EXERCISE PROMPT:
Repeat the records exactly, so that each line matches the original.

EXTRACTED INFORMATION START

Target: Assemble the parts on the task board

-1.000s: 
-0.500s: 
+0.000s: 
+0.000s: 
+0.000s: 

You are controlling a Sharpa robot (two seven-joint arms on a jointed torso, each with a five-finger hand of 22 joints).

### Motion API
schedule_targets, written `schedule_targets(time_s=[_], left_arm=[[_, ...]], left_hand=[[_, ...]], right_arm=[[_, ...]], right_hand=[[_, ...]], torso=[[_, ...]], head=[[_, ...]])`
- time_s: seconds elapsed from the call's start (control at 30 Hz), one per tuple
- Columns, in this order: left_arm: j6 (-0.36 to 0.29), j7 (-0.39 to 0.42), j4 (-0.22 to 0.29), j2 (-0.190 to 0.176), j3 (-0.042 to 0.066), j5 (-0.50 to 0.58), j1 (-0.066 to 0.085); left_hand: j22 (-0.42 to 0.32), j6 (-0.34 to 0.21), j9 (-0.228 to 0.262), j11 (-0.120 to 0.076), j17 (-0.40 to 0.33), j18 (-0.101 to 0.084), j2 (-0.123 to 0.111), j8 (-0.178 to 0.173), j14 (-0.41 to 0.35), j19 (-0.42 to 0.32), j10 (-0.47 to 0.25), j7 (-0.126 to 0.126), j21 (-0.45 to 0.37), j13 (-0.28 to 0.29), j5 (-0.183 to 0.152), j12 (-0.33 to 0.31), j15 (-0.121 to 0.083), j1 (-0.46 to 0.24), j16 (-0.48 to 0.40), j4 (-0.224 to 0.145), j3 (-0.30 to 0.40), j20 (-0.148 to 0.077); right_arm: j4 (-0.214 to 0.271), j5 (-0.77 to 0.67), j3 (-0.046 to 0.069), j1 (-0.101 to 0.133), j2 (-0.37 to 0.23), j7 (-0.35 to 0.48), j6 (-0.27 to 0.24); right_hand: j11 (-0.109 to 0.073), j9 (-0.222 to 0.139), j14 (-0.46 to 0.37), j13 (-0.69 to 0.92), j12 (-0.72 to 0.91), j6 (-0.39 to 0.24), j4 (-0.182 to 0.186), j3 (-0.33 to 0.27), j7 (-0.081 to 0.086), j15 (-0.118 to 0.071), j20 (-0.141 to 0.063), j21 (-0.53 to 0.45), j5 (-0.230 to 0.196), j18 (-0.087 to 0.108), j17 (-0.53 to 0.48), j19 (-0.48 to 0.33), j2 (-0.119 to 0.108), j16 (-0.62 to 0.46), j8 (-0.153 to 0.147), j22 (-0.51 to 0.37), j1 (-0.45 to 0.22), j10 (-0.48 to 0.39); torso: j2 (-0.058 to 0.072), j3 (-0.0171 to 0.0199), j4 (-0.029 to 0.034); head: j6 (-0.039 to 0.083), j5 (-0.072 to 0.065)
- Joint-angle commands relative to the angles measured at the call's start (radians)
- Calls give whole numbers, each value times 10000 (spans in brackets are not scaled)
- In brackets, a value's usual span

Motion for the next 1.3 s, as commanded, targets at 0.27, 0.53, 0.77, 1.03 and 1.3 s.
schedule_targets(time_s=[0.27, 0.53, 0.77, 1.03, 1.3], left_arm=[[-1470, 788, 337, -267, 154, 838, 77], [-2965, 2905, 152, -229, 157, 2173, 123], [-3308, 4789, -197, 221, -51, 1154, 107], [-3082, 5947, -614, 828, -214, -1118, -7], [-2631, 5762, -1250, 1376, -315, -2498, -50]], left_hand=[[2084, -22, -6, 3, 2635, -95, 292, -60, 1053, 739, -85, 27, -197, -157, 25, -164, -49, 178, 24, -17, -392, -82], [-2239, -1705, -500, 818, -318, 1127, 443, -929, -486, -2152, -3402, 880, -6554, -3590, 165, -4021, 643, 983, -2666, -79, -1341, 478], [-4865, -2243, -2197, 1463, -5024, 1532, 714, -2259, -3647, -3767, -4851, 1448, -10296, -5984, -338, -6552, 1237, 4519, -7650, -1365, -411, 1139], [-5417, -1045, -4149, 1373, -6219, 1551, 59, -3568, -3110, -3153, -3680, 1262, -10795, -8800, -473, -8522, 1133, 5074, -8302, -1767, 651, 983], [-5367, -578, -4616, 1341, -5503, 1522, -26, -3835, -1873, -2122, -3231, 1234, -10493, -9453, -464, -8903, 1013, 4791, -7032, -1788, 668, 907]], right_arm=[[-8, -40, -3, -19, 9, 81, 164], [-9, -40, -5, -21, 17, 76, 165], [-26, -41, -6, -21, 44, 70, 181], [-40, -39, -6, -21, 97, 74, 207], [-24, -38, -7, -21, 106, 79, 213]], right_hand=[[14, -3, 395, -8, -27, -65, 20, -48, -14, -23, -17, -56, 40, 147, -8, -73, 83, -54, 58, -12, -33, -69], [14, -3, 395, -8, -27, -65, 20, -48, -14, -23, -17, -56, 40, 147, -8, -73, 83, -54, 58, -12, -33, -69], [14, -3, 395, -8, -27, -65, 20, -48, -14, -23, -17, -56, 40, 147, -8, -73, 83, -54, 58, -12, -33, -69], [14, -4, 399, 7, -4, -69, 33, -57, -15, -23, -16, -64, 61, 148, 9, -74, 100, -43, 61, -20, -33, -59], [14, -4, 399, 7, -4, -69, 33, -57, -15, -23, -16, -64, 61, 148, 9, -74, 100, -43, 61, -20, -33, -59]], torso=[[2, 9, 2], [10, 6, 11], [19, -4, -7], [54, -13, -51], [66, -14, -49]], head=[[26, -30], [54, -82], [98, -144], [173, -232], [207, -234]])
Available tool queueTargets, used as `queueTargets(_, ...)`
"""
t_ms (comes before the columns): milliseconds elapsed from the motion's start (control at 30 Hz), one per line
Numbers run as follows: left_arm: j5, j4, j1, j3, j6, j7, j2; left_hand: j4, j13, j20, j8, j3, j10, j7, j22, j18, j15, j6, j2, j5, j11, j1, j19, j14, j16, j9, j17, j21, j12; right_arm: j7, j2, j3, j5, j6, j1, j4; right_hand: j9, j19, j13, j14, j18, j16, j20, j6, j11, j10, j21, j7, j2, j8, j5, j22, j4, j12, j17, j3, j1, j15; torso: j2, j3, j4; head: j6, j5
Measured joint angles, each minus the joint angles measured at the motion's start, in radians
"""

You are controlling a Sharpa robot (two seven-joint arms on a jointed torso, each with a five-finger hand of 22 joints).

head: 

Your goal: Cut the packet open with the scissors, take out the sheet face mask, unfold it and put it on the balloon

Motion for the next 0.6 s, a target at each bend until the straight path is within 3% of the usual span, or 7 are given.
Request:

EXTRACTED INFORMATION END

ANSWER FOR THE TASK:
Target: Assemble the parts on the task board

-1.000s: 
-0.500s: 
+0.000s: 
+0.000s: 
+0.000s: 

You are controlling a Sharpa robot (two seven-joint arms on a jointed torso, each with a five-finger hand of 22 joints).

### Motion API
schedule_targets, written `schedule_targets(time_s=[_], left_arm=[[_, ...]], left_hand=[[_, ...]], right_arm=[[_, ...]], right_hand=[[_, ...]], torso=[[_, ...]], head=[[_, ...]])`
- time_s: seconds elapsed from the call's start (control at 30 Hz), one per tuple
- Columns, in this order: left_arm: j6 (-0.36 to 0.29), j7 (-0.39 to 0.42), j4 (-0.22 to 0.29), j2 (-0.190 to 0.176), j3 (-0.042 to 0.066), j5 (-0.50 to 0.58), j1 (-0.066 to 0.085); left_hand: j22 (-0.42 to 0.32), j6 (-0.34 to 0.21), j9 (-0.228 to 0.262), j11 (-0.120 to 0.076), j17 (-0.40 to 0.33), j18 (-0.101 to 0.084), j2 (-0.123 to 0.111), j8 (-0.178 to 0.173), j14 (-0.41 to 0.35), j19 (-0.42 to 0.32), j10 (-0.47 to 0.25), j7 (-0.126 to 0.126), j21 (-0.45 to 0.37), j13 (-0.28 to 0.29), j5 (-0.183 to 0.152), j12 (-0.33 to 0.31), j15 (-0.121 to 0.083), j1 (-0.46 to 0.24), j16 (-0.48 to 0.40), j4 (-0.224 to 0.145), j3 (-0.30 to 0.40), j20 (-0.148 to 0.077); right_arm: j4 (-0.214 to 0.271), j5 (-0.77 to 0.67), j3 (-0.046 to 0.069), j1 (-0.101 to 0.133), j2 (-0.37 to 0.23), j7 (-0.35 to 0.48), j6 (-0.27 to 0.24); right_hand: j11 (-0.109 to 0.073), j9 (-0.222 to 0.139), j14 (-0.46 to 0.37), j13 (-0.69 to 0.92), j12 (-0.72 to 0.91), j6 (-0.39 to 0.24), j4 (-0.182 to 0.186), j3 (-0.33 to 0.27), j7 (-0.081 to 0.086), j15 (-0.118 to 0.071), j20 (-0.141 to 0.063), j21 (-0.53 to 0.45), j5 (-0.230 to 0.196), j18 (-0.087 to 0.108), j17 (-0.53 to 0.48), j19 (-0.48 to 0.33), j2 (-0.119 to 0.108), j16 (-0.62 to 0.46), j8 (-0.153 to 0.147), j22 (-0.51 to 0.37), j1 (-0.45 to 0.22), j10 (-0.48 to 0.39); torso: j2 (-0.058 to 0.072), j3 (-0.0171 to 0.0199), j4 (-0.029 to 0.034); head: j6 (-0.039 to 0.083), j5 (-0.072 to 0.065)
- Joint-angle commands relative to the angles measured at the call's start (radians)
- Calls give whole numbers, each value times 10000 (spans in brackets are not scaled)
- In brackets, a value's usual span

Motion for the next 1.3 s, as commanded, targets at 0.27, 0.53, 0.77, 1.03 and 1.3 s.
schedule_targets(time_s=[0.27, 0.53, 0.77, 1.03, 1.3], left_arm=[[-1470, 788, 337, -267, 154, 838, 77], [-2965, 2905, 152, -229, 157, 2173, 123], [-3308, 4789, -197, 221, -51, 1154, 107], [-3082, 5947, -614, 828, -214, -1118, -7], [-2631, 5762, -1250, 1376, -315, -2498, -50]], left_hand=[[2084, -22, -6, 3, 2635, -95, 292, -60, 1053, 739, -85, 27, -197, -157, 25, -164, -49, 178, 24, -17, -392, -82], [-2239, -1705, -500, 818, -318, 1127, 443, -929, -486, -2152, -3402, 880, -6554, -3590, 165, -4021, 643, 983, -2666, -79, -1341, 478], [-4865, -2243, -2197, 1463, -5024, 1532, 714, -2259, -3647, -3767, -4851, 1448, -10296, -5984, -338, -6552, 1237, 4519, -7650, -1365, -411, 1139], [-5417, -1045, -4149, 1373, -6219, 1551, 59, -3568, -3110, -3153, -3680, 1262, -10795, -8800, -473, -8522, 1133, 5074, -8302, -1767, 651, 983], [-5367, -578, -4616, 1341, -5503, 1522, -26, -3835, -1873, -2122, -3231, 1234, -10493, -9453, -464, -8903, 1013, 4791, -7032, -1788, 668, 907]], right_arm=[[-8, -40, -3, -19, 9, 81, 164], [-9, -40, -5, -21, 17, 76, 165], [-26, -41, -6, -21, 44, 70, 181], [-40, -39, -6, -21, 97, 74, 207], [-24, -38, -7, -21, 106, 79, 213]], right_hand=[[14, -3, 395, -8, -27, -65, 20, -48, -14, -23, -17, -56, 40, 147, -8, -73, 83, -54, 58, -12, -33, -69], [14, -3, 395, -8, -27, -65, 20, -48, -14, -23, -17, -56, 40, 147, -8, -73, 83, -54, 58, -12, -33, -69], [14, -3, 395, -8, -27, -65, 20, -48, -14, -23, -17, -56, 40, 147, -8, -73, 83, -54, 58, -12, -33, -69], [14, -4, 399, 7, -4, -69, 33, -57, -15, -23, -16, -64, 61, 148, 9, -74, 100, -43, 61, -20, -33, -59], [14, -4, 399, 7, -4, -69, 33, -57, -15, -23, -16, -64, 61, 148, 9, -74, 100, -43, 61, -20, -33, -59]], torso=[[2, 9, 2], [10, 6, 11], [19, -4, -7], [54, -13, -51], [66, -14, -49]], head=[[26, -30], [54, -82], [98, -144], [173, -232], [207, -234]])
Available tool queueTargets, used as `queueTargets(_, ...)`
"""
t_ms (comes before the columns): milliseconds elapsed from the motion's start (control at 30 Hz), one per line
Numbers run as follows: left_arm: j5, j4, j1, j3, j6, j7, j2; left_hand: j4, j13, j20, j8, j3, j10, j7, j22, j18, j15, j6, j2, j5, j11, j1, j19, j14, j16, j9, j17, j21, j12; right_arm: j7, j2, j3, j5, j6, j1, j4; right_hand: j9, j19, j13, j14, j18, j16, j20, j6, j11, j10, j21, j7, j2, j8, j5, j22, j4, j12, j17, j3, j1, j15; torso: j2, j3, j4; head: j6, j5
Measured joint angles, each minus the joint angles measured at the motion's start, in radians
"""

You are controlling a Sharpa robot (two seven-joint arms on a jointed torso, each with a five-finger hand of 22 joints).

head: 

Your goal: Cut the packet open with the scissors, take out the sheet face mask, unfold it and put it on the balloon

Motion for the next 0.6 s, a target at each bend until the straight path is within 3% of the usual span, or 7 are given.
Request:

The exercise requires no further work.